| About this task |
Your output should be the lines of the data that follow, reproduced exactly from the first through the line bearing "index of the".
_ _ _ _
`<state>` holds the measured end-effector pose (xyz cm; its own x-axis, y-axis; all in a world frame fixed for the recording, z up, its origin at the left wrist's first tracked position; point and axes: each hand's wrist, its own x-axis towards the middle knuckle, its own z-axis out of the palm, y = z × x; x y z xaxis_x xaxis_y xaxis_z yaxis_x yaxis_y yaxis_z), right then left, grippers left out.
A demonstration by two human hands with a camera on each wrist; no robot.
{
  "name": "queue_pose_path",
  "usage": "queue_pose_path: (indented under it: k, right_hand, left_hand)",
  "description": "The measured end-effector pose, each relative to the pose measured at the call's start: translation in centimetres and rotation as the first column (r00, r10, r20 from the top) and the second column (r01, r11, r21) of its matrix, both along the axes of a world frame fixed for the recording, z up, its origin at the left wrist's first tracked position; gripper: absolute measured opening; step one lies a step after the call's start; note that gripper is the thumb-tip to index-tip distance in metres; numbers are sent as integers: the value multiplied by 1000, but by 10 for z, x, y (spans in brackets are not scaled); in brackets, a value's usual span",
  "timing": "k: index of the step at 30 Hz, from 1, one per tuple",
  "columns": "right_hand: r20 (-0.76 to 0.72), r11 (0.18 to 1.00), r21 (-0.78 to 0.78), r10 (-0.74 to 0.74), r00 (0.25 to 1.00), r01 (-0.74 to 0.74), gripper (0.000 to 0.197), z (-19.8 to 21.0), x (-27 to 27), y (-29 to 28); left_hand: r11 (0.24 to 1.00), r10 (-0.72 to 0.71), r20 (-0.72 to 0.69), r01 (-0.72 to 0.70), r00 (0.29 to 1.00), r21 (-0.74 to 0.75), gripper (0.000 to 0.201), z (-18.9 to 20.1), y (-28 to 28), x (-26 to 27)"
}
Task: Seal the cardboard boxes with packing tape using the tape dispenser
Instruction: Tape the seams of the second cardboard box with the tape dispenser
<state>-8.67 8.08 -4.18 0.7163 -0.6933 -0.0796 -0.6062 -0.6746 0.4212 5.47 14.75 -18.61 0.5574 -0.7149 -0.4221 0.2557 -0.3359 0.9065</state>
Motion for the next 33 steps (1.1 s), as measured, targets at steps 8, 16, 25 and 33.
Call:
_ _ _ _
| Solution for this problem |
`<state>` holds the measured end-effector pose (xyz cm; its own x-axis, y-axis; all in a world frame fixed for the recording, z up, its origin at the left wrist's first tracked position; point and axes: each hand's wrist, its own x-axis towards the middle knuckle, its own z-axis out of the palm, y = z × x; x y z xaxis_x xaxis_y xaxis_z yaxis_x yaxis_y yaxis_z), right then left, grippers left out.
A demonstration by two human hands with a camera on each wrist; no robot.
{
  "name": "queue_pose_path",
  "usage": "queue_pose_path: (indented under it: k, right_hand, left_hand)",
  "description": "The measured end-effector pose, each relative to the pose measured at the call's start: translation in centimetres and rotation as the first column (r00, r10, r20 from the top) and the second column (r01, r11, r21) of its matrix, both along the axes of a world frame fixed for the recording, z up, its origin at the left wrist's first tracked position; gripper: absolute measured opening; step one lies a step after the call's start; note that gripper is the thumb-tip to index-tip distance in metres; numbers are sent as integers: the value multiplied by 1000, but by 10 for z, x, y (spans in brackets are not scaled); in brackets, a value's usual span",
  "timing": "k: index of the step at 30 Hz, from 1, one per tuple",

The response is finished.